Barcelona — Como fotoperiodista, uno aprende que las historias más poderosas no siempre necesitan grandes despliegues de luz y color; a veces, la verdad se encuentra en el claroscuro y en el gesto preciso. Eso es exactamente lo que sucede en el Teatre Apolo cuando la silueta de Rafael Álvarez, “El Brujo”, recorta el escenario para dar vida a El Lazarillo de Tormes.
La imagen de la picaresca. La obra, pilar de la literatura anónima del Siglo de Oro, se presenta en el Apolo despojada de artificios. Basada en la adaptación del maestro Fernando Fernán Gómez, la narrativa se centra en la supervivencia de Lázaro, ese antihéroe que nació a orillas del Tormes para enseñarnos que el hambre es el motor más antiguo del mundo.
Desde el punto de vista visual y narrativo, la obra es un ejercicio de minimalismo extremo. No hay decorados grandilocuentes que fotografiar, porque el escenario es la palabra. El texto disecciona la sociedad española del siglo XVI —con sus ciegos astutos, clérigos avaros y escuderos de falsa honra—, pero lo hace con una ironía que “El Brujo” convierte en algo físico, casi palpable.

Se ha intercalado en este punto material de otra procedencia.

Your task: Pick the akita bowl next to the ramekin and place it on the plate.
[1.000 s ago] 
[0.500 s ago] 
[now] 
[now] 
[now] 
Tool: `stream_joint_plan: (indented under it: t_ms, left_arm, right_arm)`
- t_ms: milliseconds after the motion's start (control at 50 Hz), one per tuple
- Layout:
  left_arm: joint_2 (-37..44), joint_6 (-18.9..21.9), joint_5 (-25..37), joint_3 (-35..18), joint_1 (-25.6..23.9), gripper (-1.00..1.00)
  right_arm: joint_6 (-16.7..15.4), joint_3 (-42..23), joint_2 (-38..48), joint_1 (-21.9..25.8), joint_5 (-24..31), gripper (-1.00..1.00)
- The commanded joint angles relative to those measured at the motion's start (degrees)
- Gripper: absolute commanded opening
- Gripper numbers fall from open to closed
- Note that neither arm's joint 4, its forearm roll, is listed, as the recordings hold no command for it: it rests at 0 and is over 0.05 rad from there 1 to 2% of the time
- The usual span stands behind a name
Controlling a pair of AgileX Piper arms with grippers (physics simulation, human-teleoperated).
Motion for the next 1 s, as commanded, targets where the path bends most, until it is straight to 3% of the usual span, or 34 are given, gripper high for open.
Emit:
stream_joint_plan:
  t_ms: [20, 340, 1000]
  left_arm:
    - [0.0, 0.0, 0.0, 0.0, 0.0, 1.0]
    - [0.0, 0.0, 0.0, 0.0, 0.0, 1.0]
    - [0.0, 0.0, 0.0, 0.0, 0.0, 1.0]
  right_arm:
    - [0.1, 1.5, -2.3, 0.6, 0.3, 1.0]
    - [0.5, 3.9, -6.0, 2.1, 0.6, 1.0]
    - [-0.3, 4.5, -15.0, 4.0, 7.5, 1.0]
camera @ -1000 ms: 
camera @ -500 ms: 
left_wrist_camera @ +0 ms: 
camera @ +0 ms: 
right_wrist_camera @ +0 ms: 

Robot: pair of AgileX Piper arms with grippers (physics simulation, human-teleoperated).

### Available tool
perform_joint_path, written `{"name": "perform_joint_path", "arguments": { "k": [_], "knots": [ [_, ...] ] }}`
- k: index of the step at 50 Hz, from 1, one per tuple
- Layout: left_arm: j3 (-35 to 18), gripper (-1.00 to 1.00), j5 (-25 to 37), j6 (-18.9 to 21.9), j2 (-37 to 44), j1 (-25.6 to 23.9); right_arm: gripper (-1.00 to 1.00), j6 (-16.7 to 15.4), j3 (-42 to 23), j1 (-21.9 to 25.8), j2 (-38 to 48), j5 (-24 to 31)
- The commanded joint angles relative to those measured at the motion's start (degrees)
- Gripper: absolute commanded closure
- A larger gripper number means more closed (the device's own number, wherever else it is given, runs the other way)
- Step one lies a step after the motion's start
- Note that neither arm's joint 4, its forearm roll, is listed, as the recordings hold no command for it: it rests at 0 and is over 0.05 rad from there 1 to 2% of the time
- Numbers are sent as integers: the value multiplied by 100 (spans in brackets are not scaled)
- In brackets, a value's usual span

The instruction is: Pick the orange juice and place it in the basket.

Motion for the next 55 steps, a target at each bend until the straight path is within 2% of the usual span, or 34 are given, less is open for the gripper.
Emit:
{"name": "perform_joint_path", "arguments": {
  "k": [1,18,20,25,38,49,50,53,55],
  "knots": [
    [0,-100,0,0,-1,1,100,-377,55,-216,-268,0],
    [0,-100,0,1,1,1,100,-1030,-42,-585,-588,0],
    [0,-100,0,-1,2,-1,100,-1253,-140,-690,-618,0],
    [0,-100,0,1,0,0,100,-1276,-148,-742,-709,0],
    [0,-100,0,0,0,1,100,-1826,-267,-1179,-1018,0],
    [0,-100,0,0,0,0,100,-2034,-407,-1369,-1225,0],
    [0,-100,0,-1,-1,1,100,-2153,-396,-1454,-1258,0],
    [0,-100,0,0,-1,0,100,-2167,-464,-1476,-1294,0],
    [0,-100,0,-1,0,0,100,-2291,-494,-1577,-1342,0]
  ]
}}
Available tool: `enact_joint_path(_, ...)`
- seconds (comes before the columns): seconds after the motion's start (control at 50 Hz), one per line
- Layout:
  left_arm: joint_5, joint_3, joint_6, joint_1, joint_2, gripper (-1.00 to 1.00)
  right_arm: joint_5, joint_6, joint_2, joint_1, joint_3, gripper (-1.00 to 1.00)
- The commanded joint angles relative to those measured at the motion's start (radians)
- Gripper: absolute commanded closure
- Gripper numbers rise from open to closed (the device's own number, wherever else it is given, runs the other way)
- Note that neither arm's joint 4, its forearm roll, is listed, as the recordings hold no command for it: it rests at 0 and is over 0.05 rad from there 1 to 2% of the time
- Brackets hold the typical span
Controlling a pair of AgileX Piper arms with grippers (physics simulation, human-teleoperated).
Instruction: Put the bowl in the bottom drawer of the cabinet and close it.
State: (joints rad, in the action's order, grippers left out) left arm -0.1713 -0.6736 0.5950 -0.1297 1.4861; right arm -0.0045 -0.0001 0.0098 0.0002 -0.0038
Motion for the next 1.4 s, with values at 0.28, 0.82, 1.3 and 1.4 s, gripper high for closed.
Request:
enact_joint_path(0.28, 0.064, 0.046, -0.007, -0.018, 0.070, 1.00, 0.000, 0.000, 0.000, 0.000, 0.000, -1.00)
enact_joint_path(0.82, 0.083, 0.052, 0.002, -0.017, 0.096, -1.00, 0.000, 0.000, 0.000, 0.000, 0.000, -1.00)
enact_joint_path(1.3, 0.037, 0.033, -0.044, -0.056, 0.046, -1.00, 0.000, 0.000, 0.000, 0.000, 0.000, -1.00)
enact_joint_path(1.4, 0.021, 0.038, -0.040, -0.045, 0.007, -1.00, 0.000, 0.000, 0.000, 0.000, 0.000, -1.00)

El Brujo: La cámara frente al mito. Captar a Rafael Álvarez “El Brujo” en el escenario es un reto para cualquier cronista. Más que un actor, es un fenómeno de la naturaleza escénica. Su formación clásica y su dominio de la mímica lo sitúan como el último gran juglar de nuestra era.
Su técnica se basa en:
- El dominio del silencio y el gesto: Cada arruga de su expresión narra décadas de teatro.

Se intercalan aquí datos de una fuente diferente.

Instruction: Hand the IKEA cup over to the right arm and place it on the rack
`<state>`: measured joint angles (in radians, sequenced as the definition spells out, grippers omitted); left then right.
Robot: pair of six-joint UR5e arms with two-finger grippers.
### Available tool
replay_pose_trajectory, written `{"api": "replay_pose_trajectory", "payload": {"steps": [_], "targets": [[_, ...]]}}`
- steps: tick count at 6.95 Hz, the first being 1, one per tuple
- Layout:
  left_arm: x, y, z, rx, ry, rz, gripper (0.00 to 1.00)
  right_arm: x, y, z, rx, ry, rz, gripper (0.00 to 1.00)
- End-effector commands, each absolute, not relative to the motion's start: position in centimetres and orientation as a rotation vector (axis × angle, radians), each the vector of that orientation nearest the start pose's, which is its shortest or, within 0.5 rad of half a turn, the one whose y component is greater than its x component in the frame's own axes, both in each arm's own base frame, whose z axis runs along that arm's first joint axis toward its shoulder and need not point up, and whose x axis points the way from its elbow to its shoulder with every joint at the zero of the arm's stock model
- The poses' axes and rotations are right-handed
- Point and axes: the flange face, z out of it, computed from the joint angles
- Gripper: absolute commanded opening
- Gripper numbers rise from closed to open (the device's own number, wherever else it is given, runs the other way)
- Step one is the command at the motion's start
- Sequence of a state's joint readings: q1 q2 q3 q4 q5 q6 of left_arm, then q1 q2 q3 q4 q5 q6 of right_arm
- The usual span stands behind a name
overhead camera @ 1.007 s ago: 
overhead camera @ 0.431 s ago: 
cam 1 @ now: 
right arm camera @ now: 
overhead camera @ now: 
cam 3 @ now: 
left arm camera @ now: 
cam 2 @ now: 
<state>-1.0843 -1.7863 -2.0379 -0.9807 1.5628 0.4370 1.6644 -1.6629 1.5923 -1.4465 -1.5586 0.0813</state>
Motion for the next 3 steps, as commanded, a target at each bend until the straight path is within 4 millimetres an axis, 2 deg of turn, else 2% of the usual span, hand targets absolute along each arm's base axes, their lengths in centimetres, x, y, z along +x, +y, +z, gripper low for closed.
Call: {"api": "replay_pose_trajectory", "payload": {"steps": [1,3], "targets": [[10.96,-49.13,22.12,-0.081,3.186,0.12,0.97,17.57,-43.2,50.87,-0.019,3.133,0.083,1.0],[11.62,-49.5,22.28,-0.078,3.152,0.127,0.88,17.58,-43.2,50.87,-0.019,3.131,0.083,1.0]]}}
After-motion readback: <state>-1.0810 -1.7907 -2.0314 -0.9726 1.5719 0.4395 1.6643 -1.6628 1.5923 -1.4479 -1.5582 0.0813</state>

- La conexión visual: Mira al público directamente, rompiendo la barrera entre el siglo XVI y el presente, permitiendo que la cámara de nuestra imaginación enfoque la miseria y la gracia de Lázaro con total nitidez.

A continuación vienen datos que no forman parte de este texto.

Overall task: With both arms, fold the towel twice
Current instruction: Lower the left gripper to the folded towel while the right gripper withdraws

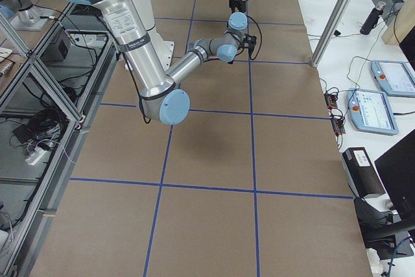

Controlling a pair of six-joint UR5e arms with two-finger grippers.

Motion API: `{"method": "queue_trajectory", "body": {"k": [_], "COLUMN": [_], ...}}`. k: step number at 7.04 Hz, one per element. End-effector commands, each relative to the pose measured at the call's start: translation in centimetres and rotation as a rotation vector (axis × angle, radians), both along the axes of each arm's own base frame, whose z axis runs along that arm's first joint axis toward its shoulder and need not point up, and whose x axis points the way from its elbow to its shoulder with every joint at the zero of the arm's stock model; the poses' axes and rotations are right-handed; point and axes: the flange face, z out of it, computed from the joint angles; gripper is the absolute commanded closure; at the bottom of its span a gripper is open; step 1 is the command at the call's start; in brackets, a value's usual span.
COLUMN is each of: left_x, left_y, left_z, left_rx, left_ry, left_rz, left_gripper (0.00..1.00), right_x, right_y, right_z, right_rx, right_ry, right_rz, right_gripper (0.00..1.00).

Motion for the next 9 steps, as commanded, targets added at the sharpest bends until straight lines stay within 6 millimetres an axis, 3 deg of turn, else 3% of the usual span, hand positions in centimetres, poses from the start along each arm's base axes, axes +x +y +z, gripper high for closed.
{"method": "queue_trajectory", "body": {"k": [1, 3, 6, 9], "left_x": [6.6, 10.4, 14.5, 15.1], "left_y": [10.3, 17.0, 24.4, 25.0], "left_z": [-1.2, 0.2, 1.7, 1.3], "left_rx": [-0.005, -0.005, -0.007, 0.009], "left_ry": [0.003, -0.026, -0.059, -0.056], "left_rz": [-0.022, 0.003, 0.081, 0.085], "left_gripper": [0.0, 0.0, 0.0, 0.01], "right_x": [3.1, 3.1, 3.0, 2.9], "right_y": [-2.1, -2.2, -2.1, -2.1], "right_z": [1.7, 1.7, 1.8, 1.7], "right_rx": [0.04, 0.043, 0.04, 0.036], "right_ry": [0.018, 0.016, 0.019, 0.017], "right_rz": [0.019, 0.022, 0.023, 0.025], "right_gripper": [0.0, 0.0, 0.0, 0.0]}}
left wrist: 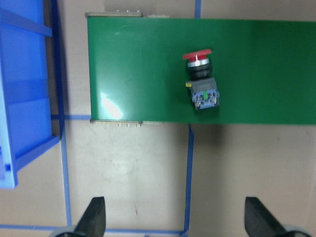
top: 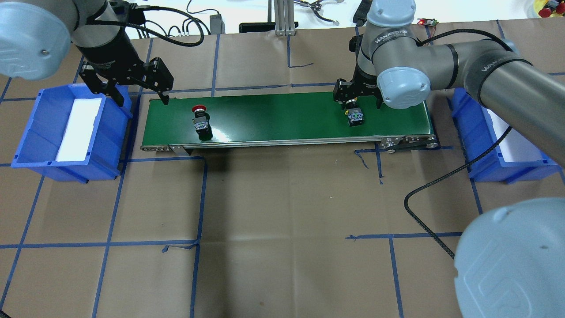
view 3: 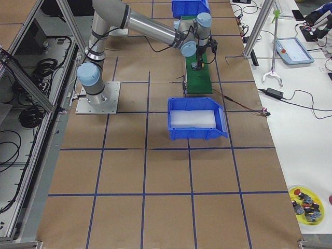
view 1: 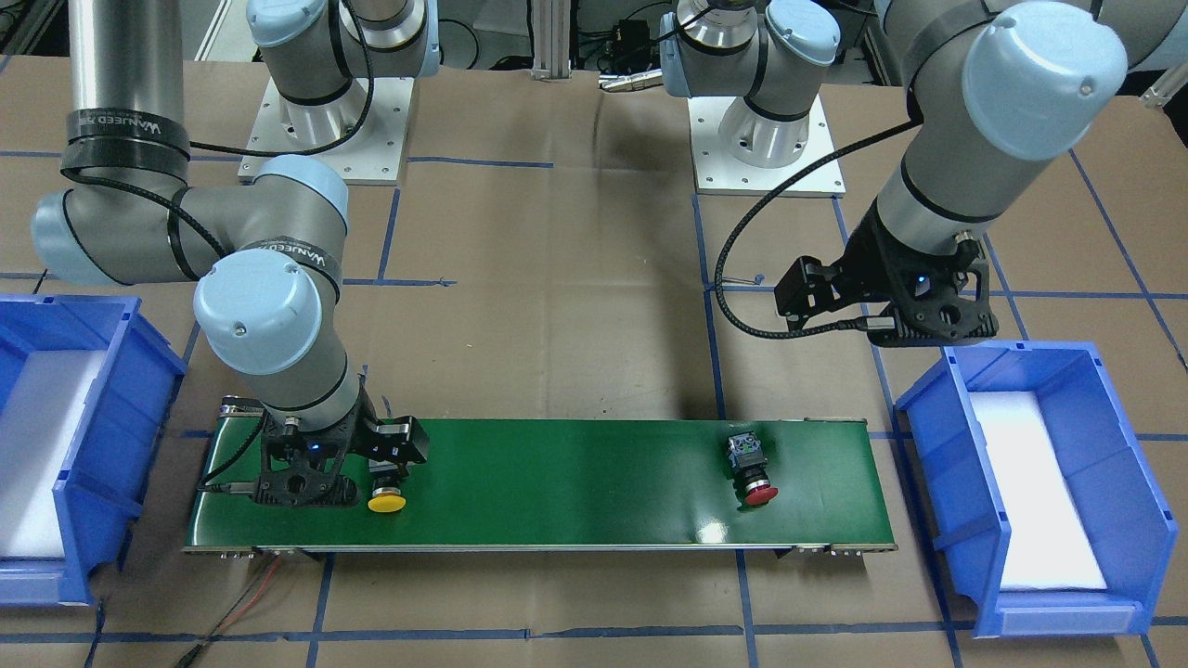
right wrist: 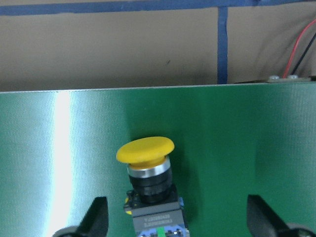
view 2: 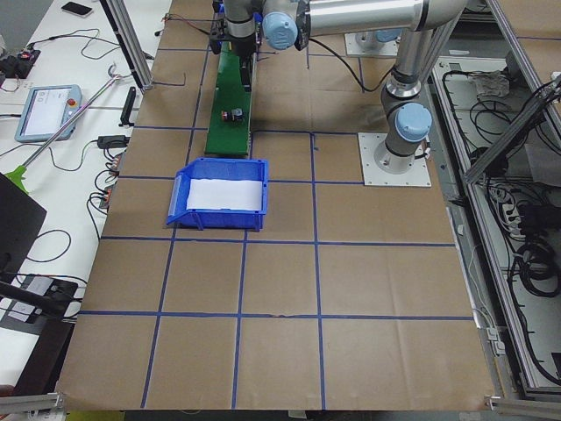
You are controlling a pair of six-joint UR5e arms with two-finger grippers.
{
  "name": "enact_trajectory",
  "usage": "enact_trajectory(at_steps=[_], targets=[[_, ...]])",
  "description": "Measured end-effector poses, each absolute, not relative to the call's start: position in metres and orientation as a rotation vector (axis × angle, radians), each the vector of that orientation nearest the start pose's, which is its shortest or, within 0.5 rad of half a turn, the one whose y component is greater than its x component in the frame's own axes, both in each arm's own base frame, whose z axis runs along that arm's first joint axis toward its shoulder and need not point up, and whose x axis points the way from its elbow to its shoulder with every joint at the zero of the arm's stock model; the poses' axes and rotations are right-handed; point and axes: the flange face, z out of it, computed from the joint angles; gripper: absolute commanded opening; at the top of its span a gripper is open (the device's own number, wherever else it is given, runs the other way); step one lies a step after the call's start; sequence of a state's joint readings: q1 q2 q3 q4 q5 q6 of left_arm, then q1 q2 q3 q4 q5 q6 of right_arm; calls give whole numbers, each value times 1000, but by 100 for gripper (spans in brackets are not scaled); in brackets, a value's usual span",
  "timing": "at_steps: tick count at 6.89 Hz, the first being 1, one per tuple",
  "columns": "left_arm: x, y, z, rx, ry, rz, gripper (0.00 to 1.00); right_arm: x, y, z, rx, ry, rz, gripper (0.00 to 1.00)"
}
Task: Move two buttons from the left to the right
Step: 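Lift the yellow button with the right gripper and carry it into the empty blue bin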
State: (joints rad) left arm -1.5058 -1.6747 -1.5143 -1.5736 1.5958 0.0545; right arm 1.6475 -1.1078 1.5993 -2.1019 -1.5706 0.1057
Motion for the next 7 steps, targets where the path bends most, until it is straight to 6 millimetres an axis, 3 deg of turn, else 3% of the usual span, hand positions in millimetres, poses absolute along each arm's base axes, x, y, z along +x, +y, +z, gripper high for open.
enact_trajectory(at_steps=[2,3,5,7], targets=[[-97,-517,482,-16,3119,48,100,180,-631,243,48,3140,-15,28],[-97,-515,485,-25,3118,37,100,178,-632,241,45,3141,-10,7],[-97,-515,487,-36,3116,28,100,163,-636,257,52,3145,-42,5],[-97,-517,489,-75,3114,11,100,114,-629,313,105,3146,-84,5]])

- La luz de la palabra: Logra que el espectador “vea” a los amos de Lázaro sin que estos pisen físicamente las tablas del Teatre Apolo.
Un marco histórico en el Paral·lel.

El Teatre Apolo ofrece el contraste perfecto para esta obra. Mientras el exterior del Paral·lel bulle con el ruido de la modernidad, dentro se hace el silencio para escuchar una historia de 1554. La redacción de este montaje es una lección de resistencia cultural; es la demostración de que, ante la potencia de un clásico y la maestría de un actor consagrado, no hacen falta filtros ni retoques. Esta crónica queda firmada no solo como un relato de lo que sucede en escena, sino como el testimonio de un momento donde la literatura y el arte de la interpretación se funden en una sola imagen imborrable.